Here are two examples where age creates a massive difference (the charts show the distribution of values, with 1 [blue] being the most traditional and 5 [red] most modern):
There might be a number of explanations for this pattern (if true):
- Companies start with a modern mindset, but move to a more traditional one as they age.
- Companies start out with the beliefs that were considered modern at the time, but don’t evolve their mindset over the years.
- Employees in younger companies may perceive their companies more “modern” compared to employees in older companies (perhaps due to having less experience).
Mindset is correlated with company size, but to a lesser degree than age
I expected company size to be the most important predictor of mindset, but it seems to be less so compared to age. According to this early data, small companies are much more likely to have a modern mindset than older ones, but there’s not much of a difference between medium-sized companies and large organizations. One explanation might be that there’s a mix of old and young among medium and large companies, and as we saw, age has a strong correlation to mindset.
The one factor that is strongly correlated with company size is the role of processes. which clearly shifts towards focusing on predictability rather than adaptability.
On the other hand, opinions seem to weigh heavy in companies of all sizes:
North America vs. Europe
Like most people, I thought that European companies are more traditional and conservative compared to their north-American (USA and Canada) counterparts, but the early data suggests otherwise. On average, people working in European companies report them to be slightly more modern on most factors.
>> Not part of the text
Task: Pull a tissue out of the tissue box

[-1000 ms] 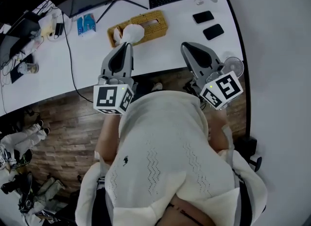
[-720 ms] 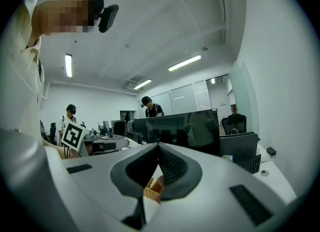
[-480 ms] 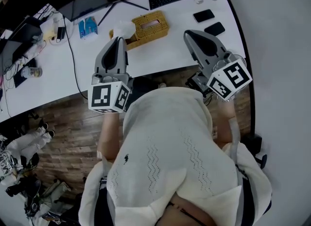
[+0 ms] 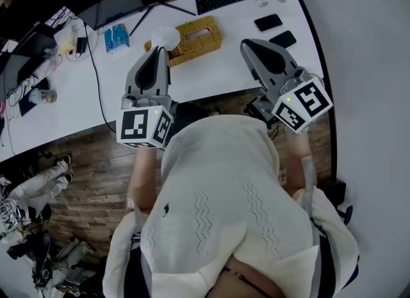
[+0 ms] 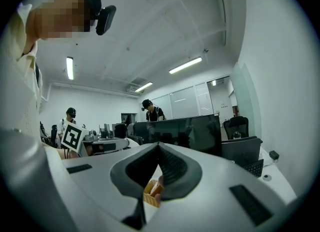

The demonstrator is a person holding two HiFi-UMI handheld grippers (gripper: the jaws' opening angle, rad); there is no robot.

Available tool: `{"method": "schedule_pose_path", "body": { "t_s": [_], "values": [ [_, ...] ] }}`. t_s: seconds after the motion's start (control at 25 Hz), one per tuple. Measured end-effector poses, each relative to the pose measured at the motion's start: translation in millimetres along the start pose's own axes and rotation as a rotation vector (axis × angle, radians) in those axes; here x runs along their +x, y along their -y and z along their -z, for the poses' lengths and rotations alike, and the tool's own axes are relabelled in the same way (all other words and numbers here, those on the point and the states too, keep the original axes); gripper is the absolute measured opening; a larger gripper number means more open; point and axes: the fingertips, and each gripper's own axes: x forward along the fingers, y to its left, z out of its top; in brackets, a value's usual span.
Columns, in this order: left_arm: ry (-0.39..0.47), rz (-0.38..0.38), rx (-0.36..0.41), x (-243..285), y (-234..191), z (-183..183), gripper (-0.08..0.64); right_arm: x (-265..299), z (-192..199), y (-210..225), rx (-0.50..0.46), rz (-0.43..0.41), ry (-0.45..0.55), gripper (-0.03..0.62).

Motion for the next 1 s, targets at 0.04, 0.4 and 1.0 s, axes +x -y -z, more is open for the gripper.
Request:
{"method": "schedule_pose_path", "body": {
  "t_s": [0.04, 0.4, 1.0],
  "values": [
    [0.000, 0.002, 0.001, 0.6, 1.1, -0.3, 0.014, -0.4, -0.5, -0.2, 0.001, -0.001, 0.002, 0.001],
    [-0.013, 0.008, 0.011, 0.1, 5.5, 1.9, 0.014, -3.6, -4.6, 0.7, 0.003, 0.008, 0.032, 0.000],
    [-0.037, 0.035, 0.003, 3.6, 9.7, 14.3, 0.014, -0.5, 6.8, -0.8, 0.000, 0.000, 0.007, 0.000]
  ]
}}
The most striking difference is in the approach to processes:
I’m somewhat suspicious of these results. This may be an artifact of having a smaller sample of NA companies (if you’re from the USA or Canada you know what to do). When I shared these results with John Cutler he suggested another hypothesis: North Americans may expect more modernity and thus judge their companies as too traditional, while Europeans have a different frame of reference. I’m really interested to hear what people from both regions think of this matter.
I’d also love to run this analysis for other parts of the world, but I require more data — please fill out the survey if you wish to see your part of the world reflected in the analysis.
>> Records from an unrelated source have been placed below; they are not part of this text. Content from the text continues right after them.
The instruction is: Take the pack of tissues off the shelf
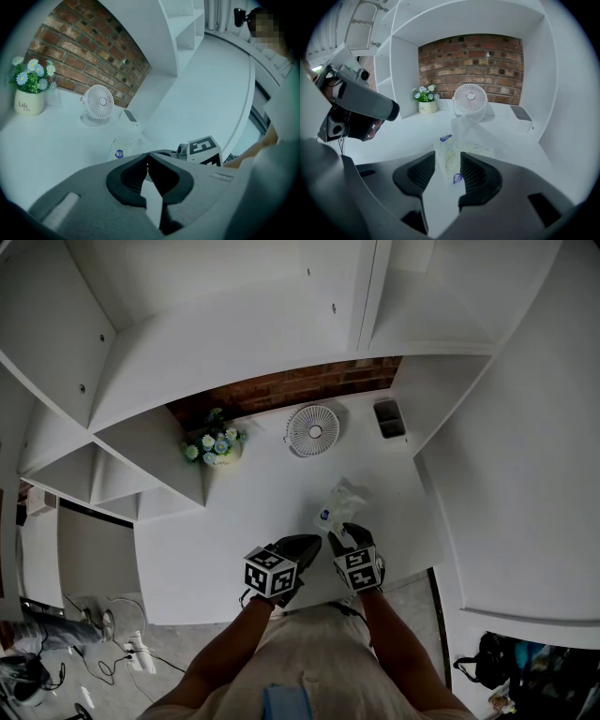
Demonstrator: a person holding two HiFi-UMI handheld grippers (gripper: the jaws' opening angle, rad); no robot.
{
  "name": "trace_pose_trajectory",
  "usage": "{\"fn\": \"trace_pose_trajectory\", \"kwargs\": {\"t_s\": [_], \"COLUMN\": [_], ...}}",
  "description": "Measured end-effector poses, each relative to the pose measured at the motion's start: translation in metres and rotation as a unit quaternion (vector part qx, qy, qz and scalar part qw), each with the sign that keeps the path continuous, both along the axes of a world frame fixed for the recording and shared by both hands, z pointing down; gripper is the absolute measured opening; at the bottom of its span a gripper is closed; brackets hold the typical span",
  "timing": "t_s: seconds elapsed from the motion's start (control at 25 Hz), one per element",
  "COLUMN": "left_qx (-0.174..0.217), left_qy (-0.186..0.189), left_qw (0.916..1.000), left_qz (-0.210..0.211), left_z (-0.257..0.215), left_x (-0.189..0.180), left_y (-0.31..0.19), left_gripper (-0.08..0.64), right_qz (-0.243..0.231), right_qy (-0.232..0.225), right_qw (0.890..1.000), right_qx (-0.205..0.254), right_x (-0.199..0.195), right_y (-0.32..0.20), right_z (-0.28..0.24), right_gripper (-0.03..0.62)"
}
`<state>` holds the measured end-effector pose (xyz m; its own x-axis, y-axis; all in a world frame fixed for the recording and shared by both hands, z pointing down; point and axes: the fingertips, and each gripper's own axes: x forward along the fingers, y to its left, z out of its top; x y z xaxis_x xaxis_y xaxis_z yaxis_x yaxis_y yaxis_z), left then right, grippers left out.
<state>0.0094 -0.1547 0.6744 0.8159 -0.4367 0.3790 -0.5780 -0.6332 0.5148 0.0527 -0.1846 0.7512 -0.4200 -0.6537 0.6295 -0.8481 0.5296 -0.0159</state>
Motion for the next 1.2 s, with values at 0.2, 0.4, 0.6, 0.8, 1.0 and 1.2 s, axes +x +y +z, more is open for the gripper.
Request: {"fn": "trace_pose_trajectory", "kwargs": {"t_s": [0.2, 0.4, 0.6, 0.8, 1.0, 1.2], "left_qx": [0.001, 0.002, 0.006, 0.007, 0.008, 0.010], "left_qy": [0.002, 0.006, 0.009, 0.012, 0.017, 0.019], "left_qw": [1.0000, 1.0000, 0.9999, 0.9999, 0.9998, 0.9998], "left_qz": [0.000, 0.001, 0.003, 0.002, 0.002, 0.002], "left_z": [-0.002, -0.004, -0.006, -0.007, -0.010, -0.013], "left_x": [0.001, 0.002, 0.002, 0.001, 0.000, -0.001], "left_y": [-0.001, -0.001, 0.000, 0.000, 0.001, 0.002], "left_gripper": [0.014, 0.014, 0.014, 0.014, 0.014, 0.014], "right_qz": [0.002, 0.004, 0.008, 0.013, 0.022, 0.025], "right_qy": [-0.008, -0.010, -0.012, -0.020, -0.023, -0.025], "right_qw": [1.000, 1.000, 1.000, 0.999, 0.999, 0.998], "right_qx": [0.016, 0.021, 0.021, 0.030, 0.043, 0.052], "right_x": [0.000, -0.001, 0.001, 0.001, 0.004, 0.005], "right_y": [-0.003, 0.000, 0.007, 0.008, 0.009, 0.012], "right_z": [-0.008, -0.019, -0.026, -0.037, -0.050, -0.058], "right_gripper": [0.186, 0.186, 0.186, 0.184, 0.143, 0.106]}}
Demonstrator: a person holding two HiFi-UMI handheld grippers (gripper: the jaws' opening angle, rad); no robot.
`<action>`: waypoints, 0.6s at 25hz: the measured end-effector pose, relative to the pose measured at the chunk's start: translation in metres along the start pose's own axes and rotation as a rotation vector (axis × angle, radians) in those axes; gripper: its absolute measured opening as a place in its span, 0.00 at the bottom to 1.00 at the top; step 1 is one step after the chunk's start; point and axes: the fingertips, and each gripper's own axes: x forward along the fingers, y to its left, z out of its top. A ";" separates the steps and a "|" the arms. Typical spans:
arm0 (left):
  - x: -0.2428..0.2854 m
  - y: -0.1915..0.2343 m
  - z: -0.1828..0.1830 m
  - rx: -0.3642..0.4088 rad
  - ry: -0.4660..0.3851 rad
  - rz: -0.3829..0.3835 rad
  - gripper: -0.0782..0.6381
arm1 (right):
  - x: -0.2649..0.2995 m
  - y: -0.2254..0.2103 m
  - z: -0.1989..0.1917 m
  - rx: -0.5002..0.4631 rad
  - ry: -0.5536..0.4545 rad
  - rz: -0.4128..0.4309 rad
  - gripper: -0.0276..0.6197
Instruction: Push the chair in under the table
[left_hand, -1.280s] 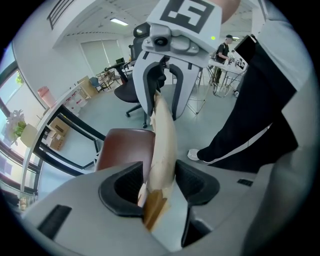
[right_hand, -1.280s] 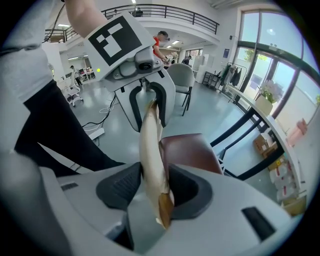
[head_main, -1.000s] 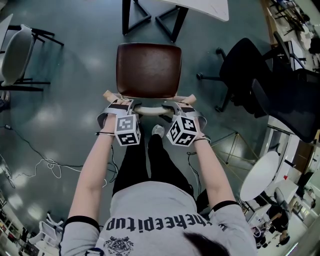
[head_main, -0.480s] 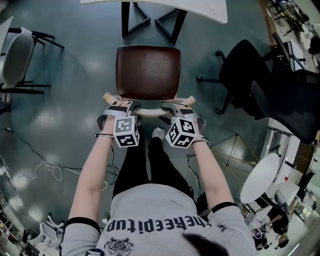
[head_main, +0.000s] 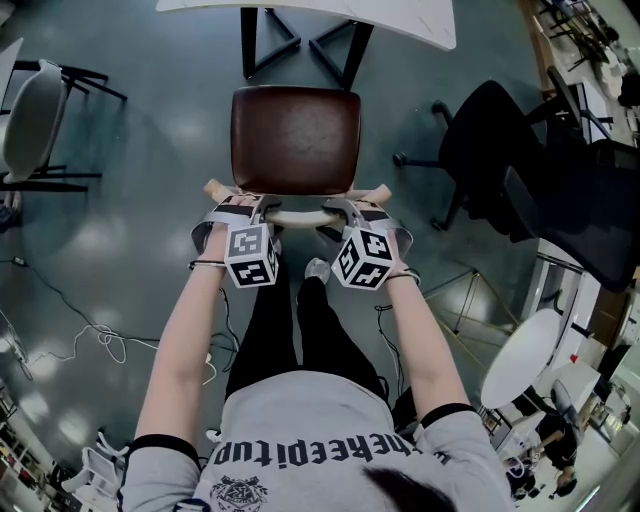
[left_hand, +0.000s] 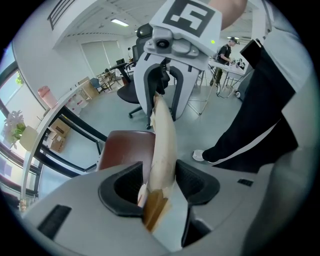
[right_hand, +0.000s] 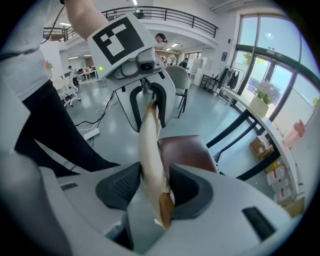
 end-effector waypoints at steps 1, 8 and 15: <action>0.000 0.000 0.000 0.001 -0.002 -0.001 0.41 | 0.000 0.000 0.000 -0.001 -0.001 0.000 0.33; 0.001 0.004 0.001 0.003 -0.008 0.005 0.41 | 0.001 -0.005 -0.001 0.003 0.002 -0.004 0.33; 0.003 0.021 -0.003 0.012 -0.011 0.014 0.41 | 0.006 -0.020 0.002 0.008 0.003 -0.015 0.33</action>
There are many other questions I’d like to explore with the Core Belief Model. For example, are people working for more modern companies generally more satisfied? Does the mindset affect how successful the company is at achieving its goals? Does seniority affect how we perceive our companies?
I don’t have enough data to say anything definitive about any of these, although I have my theories.
How you can help:
- If you haven’t already, fill out the survey
- Share this article with friends and colleagues, ideally also in other companies / geographies to foster diversity.
- Tell me what you think in the comments
- If you’re a data scientist/analyst who’s willing to help me analyze the data please drop me a message.
The mindset of the company is hugely important. Product people often play the role “modernists”. We’re trying to bring customer-focus, evidence-based decisions, and adaptability into play in our organizations. Many of us are frustrated with how difficult it is to drive this change. Understanding the core beliefs our managers and colleagues is a good first step. Then we can bring these, often unspoken, beliefs to the surface and discuss whether they are helpful. With data and context, retrospectives, training and lots of persistence, progress is possible. It’s a worthwhile goal, though a very hard one to achieve.